In carrying out and interpreting the Labor Code’s provisions and its implementing regulations,
the workingman’s welfare should be the primordial and paramount consideration. This kind of
interpretation gives meaning and substance to the liberal and compassionate spirit of the law as
provided for in Article 4 of the Labor Code, as amended, which states that "all doubts in the
implementation and interpretation of the provisions of the Labor Code including its
implementing rules and regulations shall be resolved in favor of labor, 11 as well as the
Constitutional mandate that the State shall afford full protection to labor and promote full
employment opportunities for all.
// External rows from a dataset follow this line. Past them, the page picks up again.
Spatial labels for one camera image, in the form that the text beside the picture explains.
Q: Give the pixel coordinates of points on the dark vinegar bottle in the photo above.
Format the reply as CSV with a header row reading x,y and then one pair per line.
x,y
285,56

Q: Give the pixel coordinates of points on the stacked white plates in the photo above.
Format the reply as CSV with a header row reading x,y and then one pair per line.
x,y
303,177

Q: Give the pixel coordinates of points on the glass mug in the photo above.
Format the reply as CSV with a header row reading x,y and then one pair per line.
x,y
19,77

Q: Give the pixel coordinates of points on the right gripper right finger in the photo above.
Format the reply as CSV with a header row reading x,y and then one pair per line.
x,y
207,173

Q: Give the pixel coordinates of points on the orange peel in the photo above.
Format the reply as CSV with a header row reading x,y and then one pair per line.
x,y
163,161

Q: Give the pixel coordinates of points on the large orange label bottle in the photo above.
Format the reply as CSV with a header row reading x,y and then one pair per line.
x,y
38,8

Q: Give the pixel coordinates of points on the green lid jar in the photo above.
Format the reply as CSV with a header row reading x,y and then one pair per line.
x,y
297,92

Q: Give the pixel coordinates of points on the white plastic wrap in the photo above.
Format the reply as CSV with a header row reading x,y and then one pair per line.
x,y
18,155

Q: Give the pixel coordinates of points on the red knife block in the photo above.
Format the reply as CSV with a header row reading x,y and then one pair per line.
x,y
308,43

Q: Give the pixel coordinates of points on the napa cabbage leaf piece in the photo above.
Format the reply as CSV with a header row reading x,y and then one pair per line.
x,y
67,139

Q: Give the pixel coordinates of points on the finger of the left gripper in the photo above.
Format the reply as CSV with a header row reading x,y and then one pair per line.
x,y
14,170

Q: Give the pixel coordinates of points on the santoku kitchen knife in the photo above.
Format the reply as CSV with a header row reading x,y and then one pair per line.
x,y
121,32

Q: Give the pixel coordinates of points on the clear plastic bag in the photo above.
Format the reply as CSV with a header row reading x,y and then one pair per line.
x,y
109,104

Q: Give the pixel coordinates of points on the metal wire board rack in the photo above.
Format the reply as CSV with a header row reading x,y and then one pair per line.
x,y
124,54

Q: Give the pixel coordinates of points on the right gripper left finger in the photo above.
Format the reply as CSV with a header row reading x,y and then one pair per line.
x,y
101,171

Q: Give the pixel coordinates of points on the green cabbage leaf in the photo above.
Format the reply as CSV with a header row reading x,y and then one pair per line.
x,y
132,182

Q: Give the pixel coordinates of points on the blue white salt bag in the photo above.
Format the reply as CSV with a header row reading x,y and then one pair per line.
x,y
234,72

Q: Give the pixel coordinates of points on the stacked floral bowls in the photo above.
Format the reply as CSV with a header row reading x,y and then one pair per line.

Likewise, it shall guarantee the rights of all workers to security
of tenure. Such constitutional right should not be denied on mere speculation of any unclear and
nebulous basis. 12

WHEREFORE, in view of the foregoing, the instant petition is DISMISSED and the decision
dated November 16, 1992 is AFFIRMED. Costs against petitioner Philippine Long Distance
Telephone Co.

SO ORDERED.

Regalado, Puno and Mendoza, JJ., concur.